• Exercise details:
Starting from the top of the entries below and ending with the line containing "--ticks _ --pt", restate every line word for word, pictures omitted.

Records contained in a dataset:
=== Begin Enclosure ===

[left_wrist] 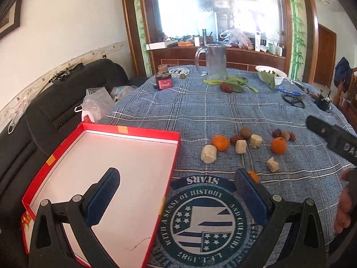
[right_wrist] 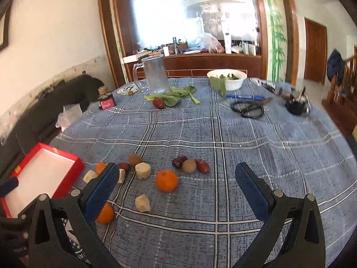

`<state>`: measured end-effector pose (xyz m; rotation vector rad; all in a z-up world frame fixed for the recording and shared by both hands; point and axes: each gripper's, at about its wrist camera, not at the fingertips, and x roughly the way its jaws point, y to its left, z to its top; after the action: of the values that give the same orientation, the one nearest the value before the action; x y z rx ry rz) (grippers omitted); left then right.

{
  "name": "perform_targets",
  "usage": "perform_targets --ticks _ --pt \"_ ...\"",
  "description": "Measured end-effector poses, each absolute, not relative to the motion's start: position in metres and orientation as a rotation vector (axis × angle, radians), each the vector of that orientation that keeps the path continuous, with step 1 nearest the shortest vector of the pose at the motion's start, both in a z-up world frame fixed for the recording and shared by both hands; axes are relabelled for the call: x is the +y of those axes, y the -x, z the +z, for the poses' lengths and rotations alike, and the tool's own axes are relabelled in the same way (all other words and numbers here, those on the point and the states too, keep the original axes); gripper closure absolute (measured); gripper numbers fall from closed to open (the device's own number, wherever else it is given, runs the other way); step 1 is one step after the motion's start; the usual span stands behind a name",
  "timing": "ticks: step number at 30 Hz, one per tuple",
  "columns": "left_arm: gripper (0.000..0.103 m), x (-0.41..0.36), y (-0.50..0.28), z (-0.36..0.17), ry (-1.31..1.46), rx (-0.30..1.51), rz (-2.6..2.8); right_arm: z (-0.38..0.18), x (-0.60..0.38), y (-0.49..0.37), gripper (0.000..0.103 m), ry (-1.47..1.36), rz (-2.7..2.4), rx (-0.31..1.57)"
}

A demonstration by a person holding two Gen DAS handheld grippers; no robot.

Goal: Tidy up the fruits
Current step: 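Grasp a cream-coloured cube on the cloth with the right gripper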

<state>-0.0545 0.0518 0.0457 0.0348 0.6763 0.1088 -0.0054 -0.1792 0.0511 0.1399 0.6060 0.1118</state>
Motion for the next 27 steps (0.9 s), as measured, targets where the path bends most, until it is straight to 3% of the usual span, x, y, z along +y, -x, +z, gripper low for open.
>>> perform_targets --ticks 14,18,21,24,25,27 --pt "0.001 0.065 0.076 0.037 -0.122 0.675 0.032 0.049 -0.175 0.005 0.002 -0.149 0.229 0.693" --pt "0.002 0.054 0.078 0.035 -0.134 0.660 -0.021 0.034 -0.155 0.002 0.023 -0.077 0.285 0.769" --pt "0.012 0.049 0.076 0.035 -0.131 0.673 -0.076 0.021 -0.147 -0.002 0.043 -0.043 0.306 0.832" --pt "0.022 0.043 0.073 0.031 -0.115 0.690 -0.126 0.011 -0.142 -0.004 0.053 -0.022 0.317 0.864" --pt "0.028 0.041 0.074 0.030 -0.114 0.692 -0.134 0.009 -0.140 -0.004 0.055 -0.015 0.325 0.869" --pt "0.031 0.038 0.071 0.029 -0.115 0.707 -0.163 0.007 -0.135 -0.004 0.055 -0.002 0.337 0.869"
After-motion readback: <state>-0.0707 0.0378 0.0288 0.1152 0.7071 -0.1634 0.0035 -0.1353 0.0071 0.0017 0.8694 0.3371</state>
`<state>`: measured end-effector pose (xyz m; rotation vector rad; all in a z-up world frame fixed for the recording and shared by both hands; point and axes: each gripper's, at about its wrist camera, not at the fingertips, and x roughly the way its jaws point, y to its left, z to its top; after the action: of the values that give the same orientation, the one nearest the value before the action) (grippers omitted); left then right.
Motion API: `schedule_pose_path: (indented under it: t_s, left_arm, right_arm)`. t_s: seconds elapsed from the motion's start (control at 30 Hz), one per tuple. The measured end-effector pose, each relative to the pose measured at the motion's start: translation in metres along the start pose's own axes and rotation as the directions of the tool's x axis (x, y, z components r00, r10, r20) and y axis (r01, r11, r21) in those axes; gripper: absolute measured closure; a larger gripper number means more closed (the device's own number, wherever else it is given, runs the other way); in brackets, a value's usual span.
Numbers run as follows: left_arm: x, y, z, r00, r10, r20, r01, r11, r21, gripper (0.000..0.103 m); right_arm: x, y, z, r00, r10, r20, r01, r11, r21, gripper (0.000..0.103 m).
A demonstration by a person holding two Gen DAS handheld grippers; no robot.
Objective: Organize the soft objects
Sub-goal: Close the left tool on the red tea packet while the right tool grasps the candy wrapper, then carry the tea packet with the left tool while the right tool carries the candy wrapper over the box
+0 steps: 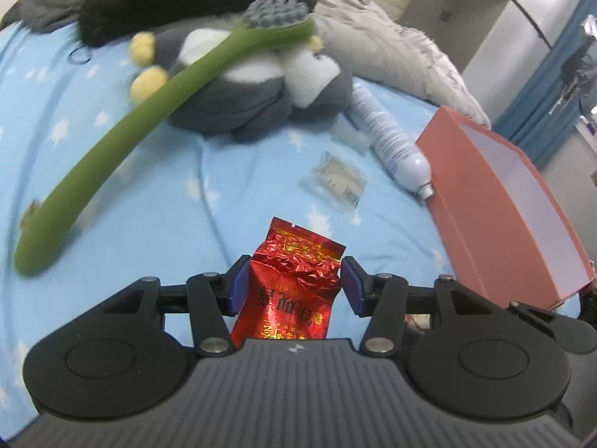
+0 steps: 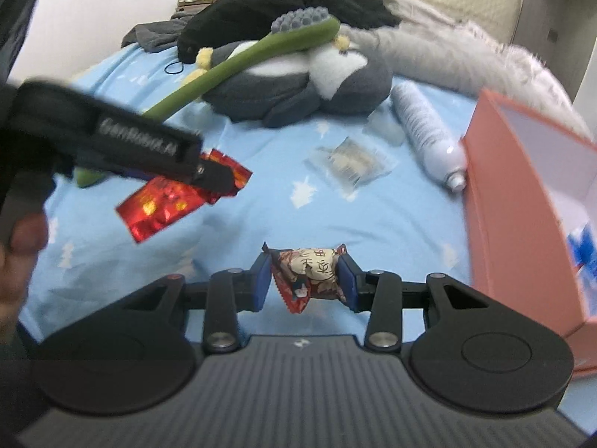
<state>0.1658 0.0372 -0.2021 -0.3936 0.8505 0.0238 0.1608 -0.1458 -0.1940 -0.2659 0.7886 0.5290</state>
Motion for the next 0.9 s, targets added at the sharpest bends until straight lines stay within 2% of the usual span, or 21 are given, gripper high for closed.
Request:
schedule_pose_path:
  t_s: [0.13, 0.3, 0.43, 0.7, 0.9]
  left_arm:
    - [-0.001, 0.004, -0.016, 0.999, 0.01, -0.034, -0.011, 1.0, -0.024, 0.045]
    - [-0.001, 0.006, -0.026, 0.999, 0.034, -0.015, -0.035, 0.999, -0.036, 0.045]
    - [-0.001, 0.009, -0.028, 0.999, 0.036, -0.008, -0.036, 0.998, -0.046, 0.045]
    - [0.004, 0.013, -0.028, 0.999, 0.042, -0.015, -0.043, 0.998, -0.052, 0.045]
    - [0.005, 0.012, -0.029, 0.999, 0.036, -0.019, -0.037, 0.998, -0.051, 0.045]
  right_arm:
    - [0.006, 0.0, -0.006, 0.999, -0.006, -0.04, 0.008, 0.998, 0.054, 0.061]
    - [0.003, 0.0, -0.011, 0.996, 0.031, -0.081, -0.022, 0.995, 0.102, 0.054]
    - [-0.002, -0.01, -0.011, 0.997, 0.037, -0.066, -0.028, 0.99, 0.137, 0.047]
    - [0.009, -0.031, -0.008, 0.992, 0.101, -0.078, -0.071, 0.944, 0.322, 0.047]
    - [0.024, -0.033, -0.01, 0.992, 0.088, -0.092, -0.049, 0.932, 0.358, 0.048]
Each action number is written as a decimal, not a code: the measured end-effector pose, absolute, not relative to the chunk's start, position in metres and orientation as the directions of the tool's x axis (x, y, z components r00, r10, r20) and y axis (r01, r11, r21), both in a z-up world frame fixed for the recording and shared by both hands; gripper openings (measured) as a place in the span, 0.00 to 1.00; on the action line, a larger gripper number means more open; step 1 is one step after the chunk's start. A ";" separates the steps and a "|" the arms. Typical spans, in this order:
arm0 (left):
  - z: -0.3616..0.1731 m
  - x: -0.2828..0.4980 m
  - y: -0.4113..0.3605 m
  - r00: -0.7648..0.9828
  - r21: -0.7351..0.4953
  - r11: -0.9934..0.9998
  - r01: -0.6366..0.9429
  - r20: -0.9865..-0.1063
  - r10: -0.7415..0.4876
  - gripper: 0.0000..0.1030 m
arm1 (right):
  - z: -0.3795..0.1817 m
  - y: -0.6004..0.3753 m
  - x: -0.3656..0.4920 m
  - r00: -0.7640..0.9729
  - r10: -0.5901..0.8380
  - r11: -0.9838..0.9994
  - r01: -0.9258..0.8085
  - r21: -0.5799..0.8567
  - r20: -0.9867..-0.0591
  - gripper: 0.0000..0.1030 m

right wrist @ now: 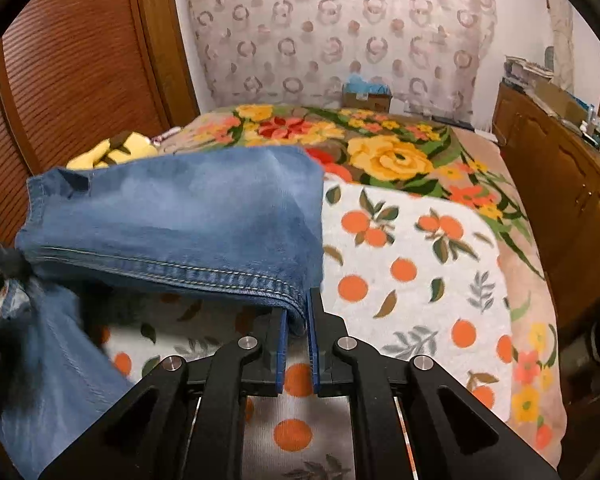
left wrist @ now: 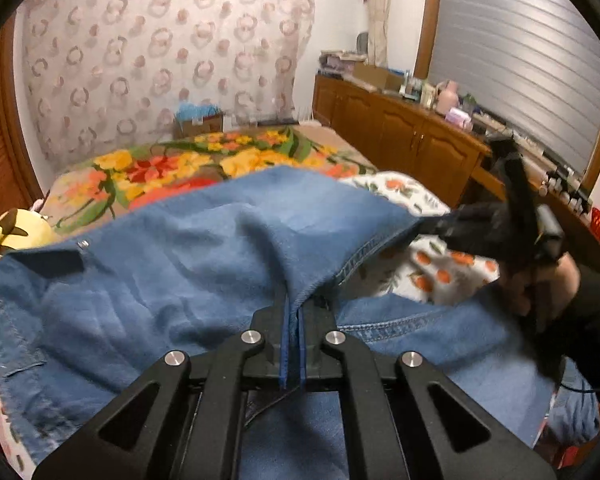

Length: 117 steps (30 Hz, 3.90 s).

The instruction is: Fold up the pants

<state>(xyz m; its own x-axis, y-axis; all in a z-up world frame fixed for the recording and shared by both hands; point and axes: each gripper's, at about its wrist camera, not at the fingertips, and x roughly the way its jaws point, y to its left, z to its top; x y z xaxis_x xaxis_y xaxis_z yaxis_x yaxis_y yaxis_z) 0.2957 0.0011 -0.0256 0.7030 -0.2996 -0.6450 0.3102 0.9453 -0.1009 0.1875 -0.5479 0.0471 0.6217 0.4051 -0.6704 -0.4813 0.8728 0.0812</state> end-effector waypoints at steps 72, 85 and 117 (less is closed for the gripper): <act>-0.039 0.299 0.000 0.709 -0.029 0.974 0.227 -0.681 -0.186 0.03 | 0.092 -0.564 0.204 0.683 0.389 0.884 -0.467 0.040 -0.618 0.14; 0.018 0.341 -0.062 0.700 0.030 0.946 0.324 -0.680 -0.218 0.03 | 0.215 -0.619 0.234 0.823 0.347 0.918 -0.395 -0.015 -0.451 0.14; -0.038 0.240 0.066 0.707 -0.041 0.993 0.107 -0.699 -0.105 0.43 | 0.032 -0.625 0.127 0.639 0.449 0.874 -0.459 0.159 -0.625 0.39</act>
<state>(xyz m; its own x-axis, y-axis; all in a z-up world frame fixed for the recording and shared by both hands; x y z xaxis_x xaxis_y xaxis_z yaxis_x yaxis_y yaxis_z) 0.2397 0.0664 -0.0385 0.7069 -0.1050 -0.6995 0.1068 0.9934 -0.0412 0.1265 -0.6251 0.0316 0.6386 0.4492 -0.6249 -0.4595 0.8739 0.1586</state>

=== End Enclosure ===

• Solution:
[left_wrist] 
[right_wrist] 

`<state>`: measured end-effector pose (xyz m; rotation vector rad; all in a z-up world frame fixed for the recording and shared by both hands; point and axes: each gripper's, at about its wrist camera, not at the fingertips, and x roughly the way its jaws point, y to its left, z to its top; after the action: of the values that give the same orientation, the one nearest the value before the action; x y z rx ry rz) (grippers omitted); left then right.

{
  "name": "perform_targets",
  "usage": "perform_targets --ticks _ --pt \"_ ...\"",

No more work is needed on this exercise.